◆ Action item
Reprint the whole of the data exactly.
>>>>
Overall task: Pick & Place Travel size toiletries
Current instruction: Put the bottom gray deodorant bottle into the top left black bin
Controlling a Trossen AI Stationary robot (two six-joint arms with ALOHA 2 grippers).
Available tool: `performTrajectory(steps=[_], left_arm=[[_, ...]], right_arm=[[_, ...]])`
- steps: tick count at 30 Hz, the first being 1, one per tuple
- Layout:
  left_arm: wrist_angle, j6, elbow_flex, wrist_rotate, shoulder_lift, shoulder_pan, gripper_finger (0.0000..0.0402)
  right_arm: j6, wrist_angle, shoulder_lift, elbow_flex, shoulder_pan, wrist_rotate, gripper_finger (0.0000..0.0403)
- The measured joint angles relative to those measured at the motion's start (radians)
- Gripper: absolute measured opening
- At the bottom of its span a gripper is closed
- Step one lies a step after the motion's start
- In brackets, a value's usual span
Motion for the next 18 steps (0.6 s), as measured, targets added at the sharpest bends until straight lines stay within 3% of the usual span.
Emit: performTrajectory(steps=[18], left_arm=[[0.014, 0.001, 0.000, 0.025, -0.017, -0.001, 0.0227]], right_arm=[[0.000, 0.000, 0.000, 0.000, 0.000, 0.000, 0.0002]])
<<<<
◆ Answer space
Overall task: Pick & Place Travel size toiletries
Current instruction: Put the bottom gray deodorant bottle into the top left black bin
Controlling a Trossen AI Stationary robot (two six-joint arms with ALOHA 2 grippers).
Available tool: `performTrajectory(steps=[_], left_arm=[[_, ...]], right_arm=[[_, ...]])`
- steps: tick count at 30 Hz, the first being 1, one per tuple
- Layout:
  left_arm: wrist_angle, j6, elbow_flex, wrist_rotate, shoulder_lift, shoulder_pan, gripper_finger (0.0000..0.0402)
  right_arm: j6, wrist_angle, shoulder_lift, elbow_flex, shoulder_pan, wrist_rotate, gripper_finger (0.0000..0.0403)
- The measured joint angles relative to those measured at the motion's start (radians)
- Gripper: absolute measured opening
- At the bottom of its span a gripper is closed
- Step one lies a step after the motion's start
- In brackets, a value's usual span
Motion for the next 18 steps (0.6 s), as measured, targets added at the sharpest bends until straight lines stay within 3% of the usual span.
Emit: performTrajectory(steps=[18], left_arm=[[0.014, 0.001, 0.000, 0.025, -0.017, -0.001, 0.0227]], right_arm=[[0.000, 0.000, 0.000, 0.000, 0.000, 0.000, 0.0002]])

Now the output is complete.